Per la prima volta, il numero di dipendenti che hanno perso il lavoro per malattia nel secondo trimestre supera il milione.

Hai lavorato la settimana scorsa? Questa è una delle domande con cui i dipendenti dell'Istituto Nazionale di Statistica (INE) – o gli intervistatori in subappalto – iniziano il questionario durante la preparazione dell'Indagine sulla Popolazione Attiva , la principale fonte di informazioni sullo stato del mercato del lavoro del Paese, aggiornata questo giovedì con i dati del secondo trimestre. A coloro che rispondono di no, ovvero che non sono andati al lavoro, pur avendo precedentemente indicato di avere un impiego, viene chiesto il motivo. Ebbene, tra aprile e giugno di quest'anno, per la prima volta, oltre un milione di lavoratori nel Paese ha risposto di non essere andato al lavoro per malattia , infortunio o invalidità temporanea.
Nello specifico, si trattava di 1.024.300 persone, alcune delle quali, a quanto si dice, in malattia e altre no. Ma in pratica, tutte erano assenti dal lavoro durante quella settimana, considerata la settimana di riferimento dell'EPA e sulla base della quale vengono elaborate tutte le stime. Ciò rappresenta un aumento del 3,6% rispetto al trimestre precedente; del 5,6% rispetto allo stesso periodo dell'anno precedente; e del 158,5% rispetto allo stesso trimestre di dieci anni fa (allora 396.000).

L'entità di questi dati dimostra il forte aumento dell'assenteismo per malattia nel Paese, soprattutto a seguito della pandemia. Questo problema incide sulla produttività delle imprese e sulla crescita economica, ed è già monitorato dalle principali istituzioni economiche globali, come le banche centrali.
In un Paese in cui il 99% del settore produttivo è costituito da piccole e medie imprese, il problema assume una portata ancora maggiore, poiché per un'azienda con pochi dipendenti è fondamentale che nessuno di loro sia assente. L'associazione dei datori di lavoro di queste aziende, Cepyme, ha espressamente citato ieri "l'assenteismo crescente" come uno dei "gravi problemi che il mercato del lavoro continua a presentare" nella sua valutazione dei dati.
Le ragioni di questa tendenza crescente sono molteplici. Tra queste, gli esperti citano il ciclo economico – quando le cose vanno male e l'occupazione diminuisce, i lavoratori non rischiano di perdere il lavoro, cosa che non sta accadendo ora; la maggiore consapevolezza sanitaria dopo la pandemia , soprattutto riguardo alle malattie mentali; il diffuso invecchiamento della classe operaia (oggi, il 43% della popolazione in Spagna ha più di 50 anni, rispetto al 37,5% nel 2015), che aumenta in particolare i processi legati ai traumi ; e persino la protezione che il congedo per malattia rappresenta di fronte a un possibile licenziamento, secondo la più recente dottrina giudiziaria.

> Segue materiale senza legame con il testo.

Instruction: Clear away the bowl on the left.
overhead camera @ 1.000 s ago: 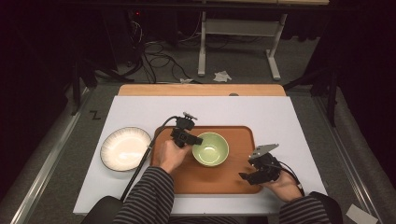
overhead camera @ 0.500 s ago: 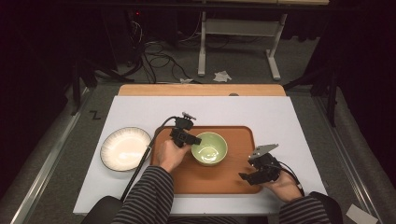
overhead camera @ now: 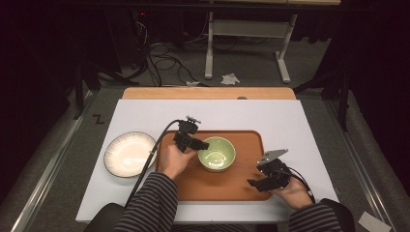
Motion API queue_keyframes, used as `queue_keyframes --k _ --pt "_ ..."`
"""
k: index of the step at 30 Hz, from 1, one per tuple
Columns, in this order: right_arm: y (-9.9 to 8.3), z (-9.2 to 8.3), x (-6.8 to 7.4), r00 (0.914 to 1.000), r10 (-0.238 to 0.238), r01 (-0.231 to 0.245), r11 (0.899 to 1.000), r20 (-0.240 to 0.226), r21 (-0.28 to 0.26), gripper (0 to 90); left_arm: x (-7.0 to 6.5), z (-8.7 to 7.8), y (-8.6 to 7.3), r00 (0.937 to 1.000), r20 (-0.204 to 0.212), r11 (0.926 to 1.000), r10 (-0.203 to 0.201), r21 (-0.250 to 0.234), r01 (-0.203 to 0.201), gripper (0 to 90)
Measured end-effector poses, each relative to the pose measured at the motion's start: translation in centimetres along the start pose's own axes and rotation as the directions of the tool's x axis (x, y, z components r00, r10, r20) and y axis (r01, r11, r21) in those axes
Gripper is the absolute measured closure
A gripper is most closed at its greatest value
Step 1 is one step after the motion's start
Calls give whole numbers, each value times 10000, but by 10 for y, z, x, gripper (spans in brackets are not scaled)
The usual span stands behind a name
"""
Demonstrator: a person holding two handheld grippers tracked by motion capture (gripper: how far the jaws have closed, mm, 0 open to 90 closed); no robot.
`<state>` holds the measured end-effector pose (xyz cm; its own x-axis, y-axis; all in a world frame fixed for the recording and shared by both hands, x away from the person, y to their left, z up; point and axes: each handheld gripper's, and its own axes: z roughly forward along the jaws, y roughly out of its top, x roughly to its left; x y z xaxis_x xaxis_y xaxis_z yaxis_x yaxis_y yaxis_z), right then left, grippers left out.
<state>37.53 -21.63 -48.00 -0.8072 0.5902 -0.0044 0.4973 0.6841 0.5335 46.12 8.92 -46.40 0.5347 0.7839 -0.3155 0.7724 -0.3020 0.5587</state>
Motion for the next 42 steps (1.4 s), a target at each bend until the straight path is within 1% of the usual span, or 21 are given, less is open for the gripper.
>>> queue_keyframes --k 4,5,6,10,11,12,13,15,16,18,20,21,25,28,34,36,37,42 --pt "0 0 0 10000 -5 5 10000 37 58 355 0 -5 0 10000 -2 9999 55 -110 -55 525" --pt "0 0 0 10000 -32 32 10000 13 47 355 1 -10 0 9999 -54 9998 111 -146 -112 522" --pt "0 0 0 10000 -44 44 10000 10 57 356 1 -11 0 9999 -67 9997 83 -232 -85 520" --pt "0 0 0 10000 -49 49 10000 -19 2 355 1 -20 -3 9998 -81 9993 202 -324 -205 518" --pt "0 0 0 10000 -32 32 10000 22 49 355 1 -23 -3 9995 -123 9992 288 -288 -291 517" --pt "0 0 0 10000 -26 26 10000 39 63 355 1 -25 -4 9995 -156 9989 289 -357 -294 517" --pt "0 0 0 10000 1 -1 10000 42 65 355 1 -28 -5 9993 -140 9990 340 -289 -344 517" --pt "0 0 0 10000 4 -5 10000 39 69 355 3 -33 -8 9993 -119 9988 341 -343 -345 517" --pt "0 0 0 10000 -36 36 10000 43 61 355 3 -33 -8 9993 -119 9988 341 -343 -345 517" --pt "0 0 0 10000 -22 22 10000 31 54 355 7 -41 -14 9997 -132 9986 200 -488 -206 516" --pt "0 0 0 10000 -24 24 10000 32 58 355 9 -44 -16 9996 -166 9987 212 -454 -219 515" --pt "0 0 1 10000 5 -6 10000 25 72 355 12 -50 -20 9996 -241 9984 149 -547 -162 515" --pt "0 1 1 10000 -3 3 10000 16 92 355 17 -60 -27 9995 -307 9976 26 -686 -47 515" --pt "0 1 1 10000 -2 1 9999 32 104 355 21 -64 -32 9993 -350 9972 -107 -741 80 513" --pt "0 2 1 10000 -89 89 9999 6 74 355 26 -71 -44 9989 -433 9972 -179 -739 147 506" --pt "0 2 1 10000 -56 56 9999 13 107 355 27 -71 -45 9988 -431 9969 -210 -763 177 505" --pt "0 2 1 10000 -73 73 9999 21 115 355 29 -73 -50 9986 -437 9966 -290 -782 255 504" --pt "0 1 2 10000 -8 8 9999 8 142 355 31 -76 -60 9984 -417 9962 -384 -793 350 502"
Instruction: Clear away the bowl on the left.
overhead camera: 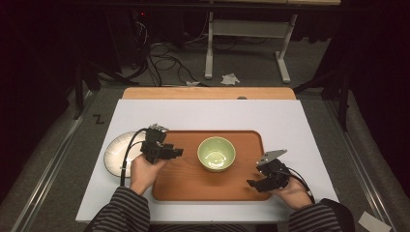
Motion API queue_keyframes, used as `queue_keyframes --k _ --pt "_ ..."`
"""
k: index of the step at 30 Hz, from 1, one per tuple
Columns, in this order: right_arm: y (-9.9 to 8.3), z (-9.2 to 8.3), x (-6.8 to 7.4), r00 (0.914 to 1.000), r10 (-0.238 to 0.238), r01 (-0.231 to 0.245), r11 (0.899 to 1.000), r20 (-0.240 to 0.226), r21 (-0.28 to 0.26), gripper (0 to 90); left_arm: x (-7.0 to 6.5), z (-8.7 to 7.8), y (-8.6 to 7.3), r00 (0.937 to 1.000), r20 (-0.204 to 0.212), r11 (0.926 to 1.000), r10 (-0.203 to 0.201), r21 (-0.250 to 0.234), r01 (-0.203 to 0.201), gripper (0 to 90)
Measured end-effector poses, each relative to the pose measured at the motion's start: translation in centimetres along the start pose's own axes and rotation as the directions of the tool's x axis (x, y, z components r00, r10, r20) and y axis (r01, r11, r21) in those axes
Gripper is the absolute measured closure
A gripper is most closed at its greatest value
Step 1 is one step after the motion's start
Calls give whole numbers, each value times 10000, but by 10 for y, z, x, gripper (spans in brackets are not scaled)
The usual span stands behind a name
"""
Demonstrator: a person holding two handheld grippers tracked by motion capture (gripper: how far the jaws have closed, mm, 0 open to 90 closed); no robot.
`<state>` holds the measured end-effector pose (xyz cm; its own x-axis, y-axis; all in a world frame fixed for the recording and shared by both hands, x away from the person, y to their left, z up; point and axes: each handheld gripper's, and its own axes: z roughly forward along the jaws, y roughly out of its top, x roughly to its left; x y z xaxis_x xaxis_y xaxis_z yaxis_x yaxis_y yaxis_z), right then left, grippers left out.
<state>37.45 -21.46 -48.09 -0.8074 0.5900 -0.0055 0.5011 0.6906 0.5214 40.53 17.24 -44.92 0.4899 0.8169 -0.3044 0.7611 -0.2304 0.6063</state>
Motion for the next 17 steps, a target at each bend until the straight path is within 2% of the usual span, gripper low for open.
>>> queue_keyframes --k 7,12,17 --pt "0 0 0 10000 -72 72 10000 19 14 355 1 -1 -12 10000 47 9999 -54 91 53 506" --pt "0 0 0 10000 -14 14 10000 -14 -18 355 -3 -2 -17 10000 25 9999 49 94 -49 504" --pt "0 0 1 10000 -26 26 10000 11 -27 355 -1 0 -18 10000 59 9998 -28 198 27 498"
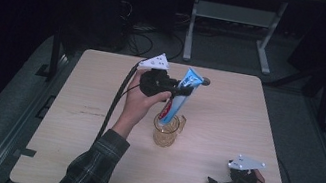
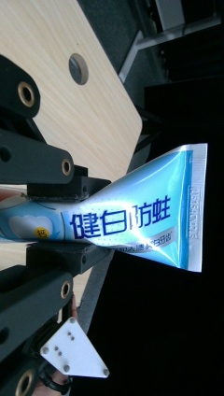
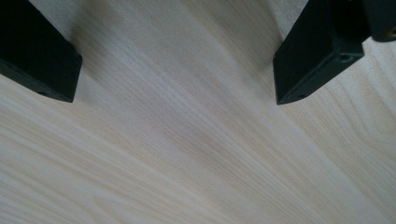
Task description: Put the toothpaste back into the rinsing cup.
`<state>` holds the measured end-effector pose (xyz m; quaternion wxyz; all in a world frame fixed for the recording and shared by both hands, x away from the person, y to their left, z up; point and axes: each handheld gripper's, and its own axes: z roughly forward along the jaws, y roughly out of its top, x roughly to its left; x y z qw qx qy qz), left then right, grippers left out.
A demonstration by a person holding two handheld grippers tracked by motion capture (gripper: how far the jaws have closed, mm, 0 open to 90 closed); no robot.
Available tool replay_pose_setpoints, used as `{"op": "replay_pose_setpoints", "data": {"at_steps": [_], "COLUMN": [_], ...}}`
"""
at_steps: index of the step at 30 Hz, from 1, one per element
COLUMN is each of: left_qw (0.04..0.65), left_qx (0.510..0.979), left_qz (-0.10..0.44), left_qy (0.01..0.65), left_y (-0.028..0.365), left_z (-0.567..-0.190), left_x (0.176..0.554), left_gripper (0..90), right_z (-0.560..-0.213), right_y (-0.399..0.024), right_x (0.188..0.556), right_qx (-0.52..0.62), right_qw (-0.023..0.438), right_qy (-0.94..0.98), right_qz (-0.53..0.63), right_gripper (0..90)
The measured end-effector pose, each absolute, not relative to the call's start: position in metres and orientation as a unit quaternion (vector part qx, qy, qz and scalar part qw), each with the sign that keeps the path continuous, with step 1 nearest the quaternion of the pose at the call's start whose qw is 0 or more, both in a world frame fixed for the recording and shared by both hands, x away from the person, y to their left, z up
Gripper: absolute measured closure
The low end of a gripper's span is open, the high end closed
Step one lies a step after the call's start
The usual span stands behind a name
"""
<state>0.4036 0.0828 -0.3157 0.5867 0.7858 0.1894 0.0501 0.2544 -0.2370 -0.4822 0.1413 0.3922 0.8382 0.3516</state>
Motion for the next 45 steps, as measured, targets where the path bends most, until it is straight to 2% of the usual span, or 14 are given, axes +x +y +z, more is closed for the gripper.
{"op": "replay_pose_setpoints", "data": {"at_steps": [27, 45], "left_qw": [0.575, 0.571], "left_qx": [0.793, 0.795], "left_qz": [0.043, 0.042], "left_qy": [0.199, 0.202], "left_y": [0.086, 0.091], "left_z": [-0.357, -0.371], "left_x": [0.400, 0.396], "left_gripper": [72.6, 72.3], "right_z": [-0.482, -0.482], "right_y": [-0.237, -0.237], "right_x": [0.255, 0.254], "right_qx": [0.390, 0.390], "right_qw": [0.143, 0.142], "right_qy": [0.839, 0.839], "right_qz": [0.351, 0.351], "right_gripper": [0.5, 0.5]}}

Oltre a questo milione di lavoratori che non possono lavorare perché malati, ci sono anche tutti coloro per i quali la salute rappresenta un limite nella ricerca di un impiego. Pertanto, ci sono 1,7 milioni di persone nel Paese che sono inattive per questo motivo, il che significa che non lavorano né cercano lavoro perché non sono in grado di farlo. Ci sono anche 68.200 persone – un record – che sono impiegate part-time per questo motivo. Se la loro salute fosse buona, lavorerebbero a tempo pieno.
Il fatto che questo gruppo lavori meno ore di quanto vorrebbe e che quasi due milioni di persone abbandonino il lavoro per motivi di salute significa che il Paese ha un basso tasso di occupazione , soprattutto in alcune fasce d'età, rispetto ad altri Paesi della nostra regione. Meno persone lavorano, minore è il potenziale di crescita del Paese.
Secondo i calcoli dell'Associazione delle Imprese Assicuratrici contro gli Infortuni sul Lavoro (AMAT) , nel 2025 il costo dell'assenteismo dal lavoro per eventi comuni crescerà di circa il 10%, superando i 32 miliardi di euro , tra costi diretti per l'azienda e costi per la Previdenza Sociale, a causa della prevista crescita del 6% del numero di cause legali avviate (circa 9,2 milioni).
Ciò ha un impatto diretto sulle casse pubbliche. In un rapporto presentato la scorsa settimana, l'Autorità Indipendente per la Responsabilità Fiscale (AIReF) ha aumentato il deficit della Previdenza Sociale di un decimo di punto percentuale , allo 0,5% del PIL, a causa dell'aumento di oltre il 12% su base annua registrato quest'anno nel costo delle indennità di Invalidità Temporanea derivanti da malattia o infortuni sul lavoro.